The onus is on you to ensure that your team is not merely filled with “generic” engineers who are masters of their craft but don’t truly grok the business. If that’s the case, you might as well outsource all development.
Cultivate Product Engineers
Now take a second and do a mental count: how many product engineers do you think you have? What percentage of your entire headcount do they have? How many of your so-called senior engineers are not product engineers?
If you realize that you need to increase that number, there are two aspects to start working toward. First, you have to work hard to get people with “big heads” and broad shoulders.
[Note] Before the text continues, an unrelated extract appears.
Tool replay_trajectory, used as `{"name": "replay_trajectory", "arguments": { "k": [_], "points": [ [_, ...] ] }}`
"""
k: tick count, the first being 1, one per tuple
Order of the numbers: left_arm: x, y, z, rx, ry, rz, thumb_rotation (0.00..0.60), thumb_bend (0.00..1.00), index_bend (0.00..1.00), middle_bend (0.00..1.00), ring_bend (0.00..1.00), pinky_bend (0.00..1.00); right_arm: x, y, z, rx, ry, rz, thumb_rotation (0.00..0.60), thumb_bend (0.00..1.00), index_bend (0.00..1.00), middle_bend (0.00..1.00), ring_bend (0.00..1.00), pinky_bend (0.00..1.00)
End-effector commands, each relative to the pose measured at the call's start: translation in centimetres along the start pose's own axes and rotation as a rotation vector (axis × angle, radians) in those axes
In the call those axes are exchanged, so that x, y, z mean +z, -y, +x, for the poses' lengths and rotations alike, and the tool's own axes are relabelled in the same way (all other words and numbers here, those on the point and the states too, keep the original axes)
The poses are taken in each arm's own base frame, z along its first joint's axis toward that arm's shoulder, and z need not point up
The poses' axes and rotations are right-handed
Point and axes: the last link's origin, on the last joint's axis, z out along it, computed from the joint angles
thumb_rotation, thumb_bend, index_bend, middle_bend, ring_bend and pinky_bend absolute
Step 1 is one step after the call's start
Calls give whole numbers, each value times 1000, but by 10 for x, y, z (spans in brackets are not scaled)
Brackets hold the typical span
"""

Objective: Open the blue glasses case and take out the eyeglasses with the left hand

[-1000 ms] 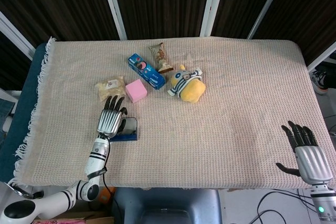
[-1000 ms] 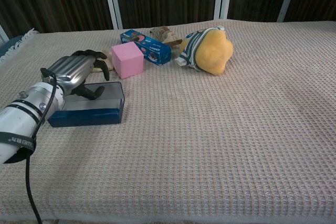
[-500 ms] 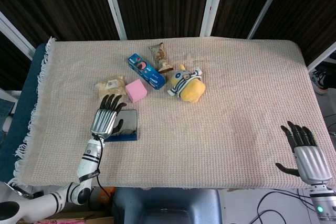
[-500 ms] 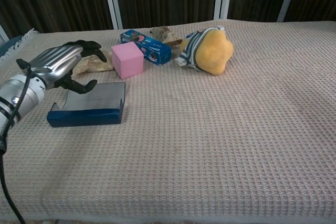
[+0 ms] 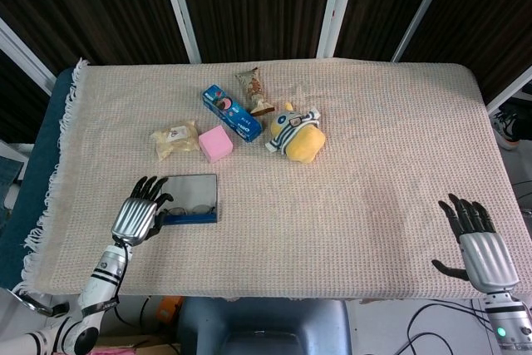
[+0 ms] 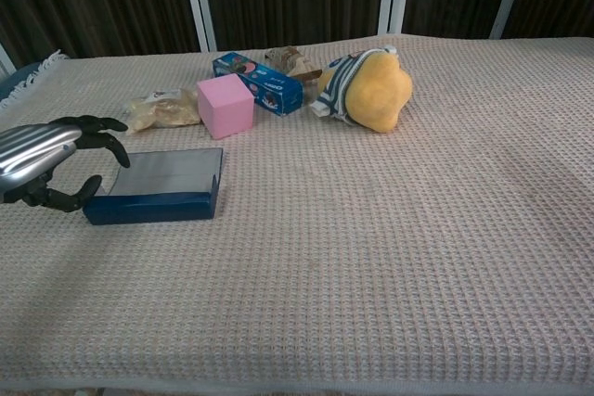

That starts with your hiring processes, which should ensure interviews cover this skillset. You want to bring on highly motivated, passionate people who demonstrate agency. Unfortunately, I haven’t found an easy way to instill this in people if they don’t already have a small core of this mindset.
Then, work hard to coach all of your managers to ensure they don’t stymie your staff’s agency. There’s no place for micromanagement, lack of autonomy, and other such crutches that we tend to ignore from our manager “as long as the team is delivering.”
Second, you should bootstrap product mastery regularly. That means making it part of your onboarding process and ensuring that you update it regularly. The common hinderers of product mastery are Organizational Pigeonholing, relying on the old guard as a crutch, stressing technical mastery, and isolation from the clients and solution. Make your engineers rub elbows with customers. Have them shadow customer success. Make them “eat their own dog-food” and really use the product. That’s the only path forward, especially if you’re thinking of sustaining a “scale up.”